3Mapas planialtimétricos (ou seja, que representam o terreno em duas dimensões com indicação das altitudes por meio de curvas de nível) sobre os quais serão representadas as informações do diagnóstico ambiental, por exemplo, um mapa de uso do solo ou um mapa geológico.

4”A Cartografia Geotécnica constitui a representação gráfica do levantamento, avaliação e análise dos atributos do meio físico (…)” (Gandolfi, 1999, p. 117).

5A vegetação que margeia as rodovias pode compor hábitats importantes quando o entorno é deficiente em outros hábitats (Dawson, 2002, p. 188).
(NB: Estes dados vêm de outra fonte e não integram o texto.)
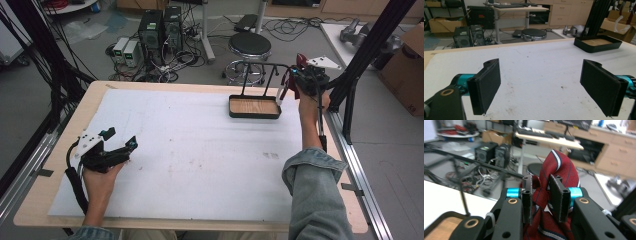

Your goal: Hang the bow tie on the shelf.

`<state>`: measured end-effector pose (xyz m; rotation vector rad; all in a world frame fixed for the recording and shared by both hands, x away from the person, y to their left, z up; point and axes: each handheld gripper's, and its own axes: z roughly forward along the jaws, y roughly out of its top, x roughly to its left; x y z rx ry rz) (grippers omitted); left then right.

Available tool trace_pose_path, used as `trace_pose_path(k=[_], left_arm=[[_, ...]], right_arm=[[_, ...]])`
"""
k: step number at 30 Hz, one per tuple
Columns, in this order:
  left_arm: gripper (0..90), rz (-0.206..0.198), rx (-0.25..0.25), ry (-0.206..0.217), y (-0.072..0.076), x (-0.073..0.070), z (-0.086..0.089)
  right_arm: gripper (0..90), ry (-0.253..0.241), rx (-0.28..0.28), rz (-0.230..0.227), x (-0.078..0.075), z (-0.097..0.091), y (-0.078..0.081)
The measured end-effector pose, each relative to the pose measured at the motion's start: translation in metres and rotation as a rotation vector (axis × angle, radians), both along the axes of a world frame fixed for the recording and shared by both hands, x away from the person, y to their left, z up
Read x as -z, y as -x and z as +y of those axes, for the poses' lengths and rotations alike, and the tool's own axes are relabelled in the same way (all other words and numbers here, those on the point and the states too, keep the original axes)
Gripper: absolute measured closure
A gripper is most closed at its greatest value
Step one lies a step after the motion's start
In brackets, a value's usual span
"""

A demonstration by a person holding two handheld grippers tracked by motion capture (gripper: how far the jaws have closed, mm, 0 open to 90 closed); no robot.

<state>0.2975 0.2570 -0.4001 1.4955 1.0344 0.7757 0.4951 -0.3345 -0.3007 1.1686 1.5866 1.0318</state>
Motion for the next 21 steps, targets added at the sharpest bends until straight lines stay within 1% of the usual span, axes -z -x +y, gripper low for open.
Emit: trace_pose_path(k=[1,2,3,6,7,8,10,11,12,15,16,17,20,21], left_arm=[[17.1,0.001,0.001,-0.001,0.0,0.0,0.0],[17.1,0.004,0.001,-0.001,0.0,0.0,-0.001],[17.1,0.003,0.005,-0.006,0.0,0.0,-0.001],[17.1,0.002,0.008,-0.007,0.0,0.001,-0.003],[17.1,0.003,0.01,-0.004,0.0,0.001,-0.003],[17.1,0.001,0.011,-0.007,0.0,0.001,-0.003],[17.1,0.0,0.009,-0.007,0.0,0.0,-0.003],[17.1,-0.001,0.009,-0.006,0.0,0.0,-0.003],[17.1,0.0,0.009,-0.005,0.0,0.0,-0.003],[17.1,-0.001,0.01,-0.006,0.0,0.0,-0.003],[17.1,0.0,0.01,-0.006,0.001,0.0,-0.003],[17.1,0.001,0.01,-0.007,0.0,0.0,-0.003],[17.1,0.001,0.014,-0.008,0.0,0.0,-0.004],[17.1,0.001,0.013,-0.006,0.001,0.0,-0.004]], right_arm=[[73.0,-0.003,0.018,0.035,0.005,-0.006,-0.003],[73.0,-0.003,0.029,0.048,0.008,-0.007,-0.003],[72.9,0.001,0.037,0.06,0.009,-0.008,-0.004],[72.9,-0.011,0.061,0.083,0.013,-0.01,-0.006],[72.9,-0.011,0.061,0.083,0.013,-0.01,-0.006],[72.7,-0.011,0.069,0.107,0.016,-0.01,-0.008],[72.7,-0.004,0.085,0.126,0.019,-0.011,-0.009],[72.5,-0.01,0.089,0.138,0.021,-0.011,-0.01],[72.5,-0.01,0.089,0.138,0.021,-0.011,-0.01],[72.2,-0.017,0.105,0.178,0.027,-0.014,-0.012],[72.2,-0.017,0.105,0.178,0.027,-0.014,-0.012],[71.8,-0.015,0.099,0.189,0.028,-0.013,-0.013],[71.0,-0.018,0.095,0.193,0.029,-0.012,-0.014],[69.8,-0.011,0.095,0.193,0.029,-0.012,-0.014]])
6Plâncton é um termo usado para designar os organismos aquáticos animais ou vegetais, geralmente microscópicos, que vivem na zona superficial iluminada e flutuam passivamente ou nadam fracamente. Bentos designa o conjunto de seres que geralmente vivem no fundo de corpos d’água e têm baixa mobilidade (Magliocca, 1987).

7As categorias adotadas pela legislação brasileira, assim como as leis e os regulamentos de muitos países, baseiam-se nos trabalhos da IUCN (International Union for Conservation of Nature and Natural Resources), uma ONG na Suíça que publica a “Lista Vermelha das Espécies Ameaçadas” e desenvolveu uma classificação do grau de ameaça às espécies de fauna e flora. As categorias empregadas pela IUCN são: extinta, extinta na natureza, criticamente em perigo, em perigo, vulnerável e de risco mais baixo, às quais acrescentam-se as categorias “dados deficientes” e “não avaliada”.
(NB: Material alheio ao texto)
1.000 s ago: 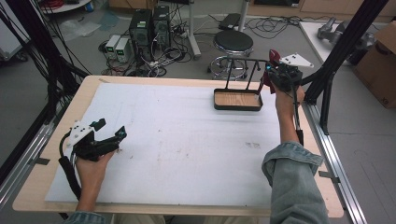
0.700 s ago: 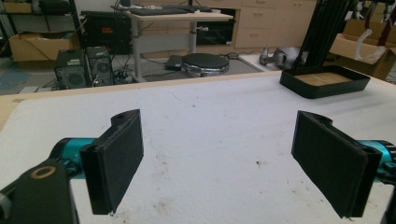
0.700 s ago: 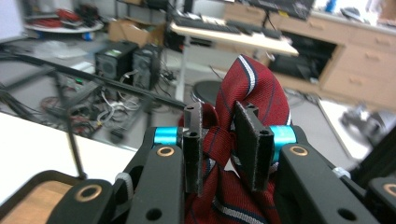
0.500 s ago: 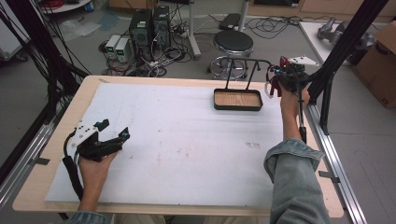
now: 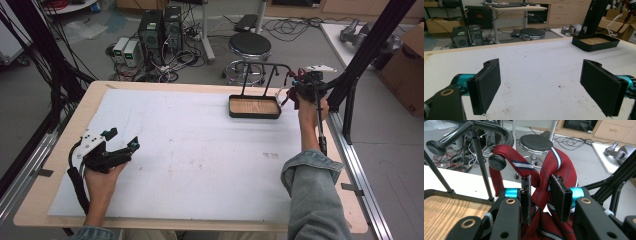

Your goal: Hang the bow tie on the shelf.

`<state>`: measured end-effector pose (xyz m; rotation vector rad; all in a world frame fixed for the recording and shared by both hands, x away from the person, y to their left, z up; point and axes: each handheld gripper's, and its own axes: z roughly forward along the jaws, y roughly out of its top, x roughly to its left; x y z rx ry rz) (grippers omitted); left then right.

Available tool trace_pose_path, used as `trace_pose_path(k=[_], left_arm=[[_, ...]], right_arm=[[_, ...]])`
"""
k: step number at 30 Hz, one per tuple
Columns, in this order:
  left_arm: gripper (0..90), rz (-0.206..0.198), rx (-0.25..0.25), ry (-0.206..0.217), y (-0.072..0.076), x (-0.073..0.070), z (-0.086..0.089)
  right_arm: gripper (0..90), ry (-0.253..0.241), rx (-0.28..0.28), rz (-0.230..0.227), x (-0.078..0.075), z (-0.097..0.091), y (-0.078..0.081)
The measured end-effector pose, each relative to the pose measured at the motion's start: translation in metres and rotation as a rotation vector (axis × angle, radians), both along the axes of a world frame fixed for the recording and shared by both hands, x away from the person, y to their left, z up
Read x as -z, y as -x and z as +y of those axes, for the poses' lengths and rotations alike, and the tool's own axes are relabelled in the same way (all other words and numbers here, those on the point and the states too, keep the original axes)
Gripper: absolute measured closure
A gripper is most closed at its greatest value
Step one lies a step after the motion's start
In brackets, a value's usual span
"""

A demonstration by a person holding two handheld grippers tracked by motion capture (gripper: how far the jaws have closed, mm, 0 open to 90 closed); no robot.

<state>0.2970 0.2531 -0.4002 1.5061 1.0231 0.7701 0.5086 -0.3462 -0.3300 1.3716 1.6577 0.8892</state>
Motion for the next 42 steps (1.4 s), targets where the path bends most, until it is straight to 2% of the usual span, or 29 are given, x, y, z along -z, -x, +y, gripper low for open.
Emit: trace_pose_path(k=[9,10,13,14,18,20,24,26,27,28,29,31,32,33,35,37,41,42], left_arm=[[17.1,-0.005,0.001,0.001,0.0,-0.001,0.0],[17.1,-0.005,0.0,0.003,0.001,-0.001,0.0],[17.1,-0.01,0.004,0.005,0.001,-0.003,-0.001],[17.1,-0.014,0.004,0.004,0.001,-0.003,-0.001],[17.1,-0.021,0.003,0.005,0.002,-0.005,-0.001],[17.1,-0.024,0.002,0.008,0.002,-0.006,0.0],[17.1,-0.027,0.002,0.012,0.002,-0.006,-0.001],[17.1,-0.03,0.009,0.014,0.002,-0.007,-0.003],[17.1,-0.03,0.009,0.014,0.002,-0.007,-0.003],[17.1,-0.034,0.013,0.012,0.002,-0.008,-0.004],[17.1,-0.035,0.016,0.007,0.002,-0.008,-0.005],[17.1,-0.036,0.019,0.004,0.003,-0.008,-0.007],[17.1,-0.035,0.023,0.003,0.003,-0.009,-0.008],[17.1,-0.037,0.022,0.006,0.004,-0.009,-0.009],[17.1,-0.041,0.026,0.005,0.005,-0.01,-0.009],[17.0,-0.046,0.026,-0.005,0.007,-0.011,-0.01],[17.0,-0.049,0.013,-0.001,0.008,-0.01,-0.008],[17.1,-0.047,0.011,-0.005,0.008,-0.01,-0.007]], right_arm=[[63.3,-0.038,0.004,-0.01,-0.005,-0.004,0.004],[61.4,-0.057,0.001,-0.01,-0.007,-0.006,0.006],[60.3,-0.065,0.007,-0.013,-0.009,-0.008,0.008],[59.6,-0.083,0.008,-0.022,-0.011,-0.011,0.01],[57.5,-0.093,0.012,-0.027,-0.016,-0.013,0.015],[51.0,-0.098,0.006,-0.031,-0.021,-0.014,0.021],[45.0,-0.151,-0.019,-0.056,-0.032,-0.018,0.035],[43.5,-0.155,-0.023,-0.116,-0.036,-0.018,0.047],[42.1,-0.158,-0.025,-0.129,-0.038,-0.019,0.052],[42.1,-0.158,-0.025,-0.129,-0.038,-0.019,0.052],[36.3,-0.172,-0.038,-0.11,-0.04,-0.02,0.061],[36.2,-0.174,-0.04,-0.125,-0.041,-0.02,0.067],[33.8,-0.161,-0.042,-0.174,-0.042,-0.019,0.078],[30.5,-0.17,-0.049,-0.154,-0.043,-0.019,0.082],[30.2,-0.182,-0.057,-0.147,-0.043,-0.02,0.086],[28.5,-0.179,-0.06,-0.205,-0.042,-0.019,0.105],[26.3,-0.181,-0.062,-0.222,-0.04,-0.018,0.117],[23.1,-0.196,-0.055,-0.236,-0.038,-0.018,0.127]])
8O verbo significa “cortar transversalmente”. Houaiss e Avery não registram substantivo equivalente em português.

9O modelo pressão-estado-resposta é muito empregado para o diagnóstico de vários problemas ambientais e para análise de políticas públicas ambientais (a resposta).

10Cenário, em planejamento estratégico, é “um conjunto formado pela descrição de uma situação futura e do percurso coerente que parte da situação atual para lá chegar” (Godet, 1983a, p. 115). “Cenário tendencial é aquele que corresponde ao percurso mais provável (…), considerando as tendências inscritas em uma situação de origem” (Godet, 1983b, p. 111).